La série brille par sa manière d’aborder les problèmes rencontrés par les élèves ou quelques sujets tels que la PMA ou la monoparentalité. On sent que le script a été relu ou travaillé avec des personnes qui s’y connaissent. Les acteurs et actrices sont bien, spécialement les jeunes.
Néanmoins, le personnage principal est bien trop idéalisé : c’est l’homme de la situation, ses intuitions sur ses élèves sont toujours bonnes, il est prêt à sacrifier ses nuits de sommeil et sa vie pour ses élèves. Bref, la série en fait un prof thaumaturge qui, lorsqu’il ne fait pas de miracle, remplace sans ciller les CPE, l’aide sociale, les psychologues scolaires, l’infirmerie sans oublier le capitaine de soirée.
Il n’y a pas de mal à redorer le blason d’une profession de plus en plus malmenée par l’opinion publique et les médias, mais les réals semblent un peu se fourvoyer en faisant de Vincent Picard un super-héros : d’une, la série met la barre trop haut en donnant l’impression qu’être un bon prof doit être un sacerdoce. De deux, on a l’impression que ses collègues doivent être plus petits pour qu’il paraisse plus grand (et pas que par sa taille, même si ça joue) : plus bêtes, plus médiocres, plus égoïstes, plus mesquins, plus incompétents... La série ne se prive pas de le rappeler à chaque scène se déroulant dans la salle des profs.

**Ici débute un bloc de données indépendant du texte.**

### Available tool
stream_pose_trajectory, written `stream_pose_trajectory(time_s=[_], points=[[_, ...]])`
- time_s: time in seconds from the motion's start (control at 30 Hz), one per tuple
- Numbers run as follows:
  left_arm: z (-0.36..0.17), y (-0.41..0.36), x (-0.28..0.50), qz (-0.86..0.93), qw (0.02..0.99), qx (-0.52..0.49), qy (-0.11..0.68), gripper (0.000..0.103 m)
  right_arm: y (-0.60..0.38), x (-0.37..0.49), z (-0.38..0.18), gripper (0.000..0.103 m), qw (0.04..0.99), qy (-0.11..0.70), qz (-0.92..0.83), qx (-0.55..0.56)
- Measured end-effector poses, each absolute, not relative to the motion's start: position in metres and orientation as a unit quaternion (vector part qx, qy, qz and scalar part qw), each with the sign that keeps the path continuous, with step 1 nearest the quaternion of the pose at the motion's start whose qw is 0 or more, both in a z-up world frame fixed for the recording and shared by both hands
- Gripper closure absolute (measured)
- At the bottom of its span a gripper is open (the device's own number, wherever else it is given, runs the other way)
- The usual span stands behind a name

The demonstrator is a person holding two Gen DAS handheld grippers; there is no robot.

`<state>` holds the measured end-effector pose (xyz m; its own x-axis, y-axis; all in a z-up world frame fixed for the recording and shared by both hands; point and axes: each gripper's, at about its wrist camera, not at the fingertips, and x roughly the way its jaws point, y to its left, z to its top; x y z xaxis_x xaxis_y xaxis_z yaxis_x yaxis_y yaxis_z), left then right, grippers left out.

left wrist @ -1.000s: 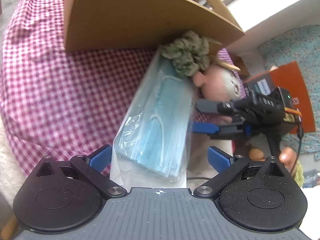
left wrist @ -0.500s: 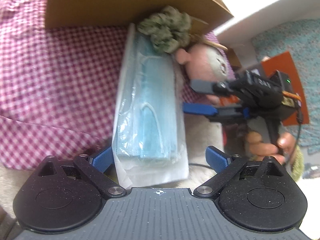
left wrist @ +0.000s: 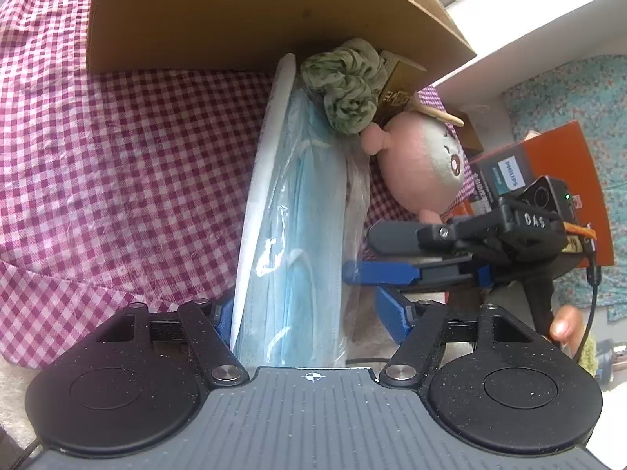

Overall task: Organize soft objects
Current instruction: 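Close the right gripper on the face mask bag, then lift the face mask bag with the right gripper and carry it over the box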

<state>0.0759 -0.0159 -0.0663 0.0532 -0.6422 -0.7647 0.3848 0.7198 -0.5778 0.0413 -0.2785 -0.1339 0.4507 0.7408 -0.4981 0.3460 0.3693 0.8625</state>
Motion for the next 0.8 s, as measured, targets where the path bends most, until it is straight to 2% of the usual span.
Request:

Il aurait pourtant été possible de redistribuer de manière plus équitable les prouesses de Vincent Picard au profit de ses collègues. Cela l’aurait rendu plus humain et surtout donné une vision plus juste du métier.
Et puis qu’est-ce que c’est que ce jeune prof père célibataire qui vit en région parisienne dans un bel appartement spacieux sur son seul salaire ? Dans la majorité des cas, sauf parents fortunés, la réalité tournerait plutôt autour d’un petit studio ou d’une coloc. Non, la série décide de ne pas aborder les difficultés matérielles des profs. Gommer la précarité sociale et élever le métier au même niveau que celui de professions de notables procure au personnage principal un statut social qui renforce le socle de sa statue : ce n’est pas un péquenaud qui vit sur des économies de bouts de ficelles, c’est un mâle dominant et la société peut en attendre beaucoup.
Bref, la série relaie, sans doute pétrie de bonnes intentions, des clichés qui ne servent pas du tout la cause des profs et fait oublier leur précarisation pourtant grandissante. D’ailleurs, il est possible que cet aspect soit complètement absent ou peu présent dans la série québécoise d’origine (L’école de la vie étant une adaptation de la série québécoise Trente vies). On peut se demander si les réals ont seulement pensé au fait qu’en France les profs au niveau d’avancement de Vincent Picard (secondaire échelon 7) sont payés 40 % moins qu’au Canada (chiffres OCDE 2017-2019). Ou alors la volonté de construire la stature du mâle alpha a prédominé. Pourtant la série aurait sans doute gagné en profondeur si à côté du deuil (très) romantisé de Vincent Picard elle avait évoqué les difficultés financières qui l’accompagnent.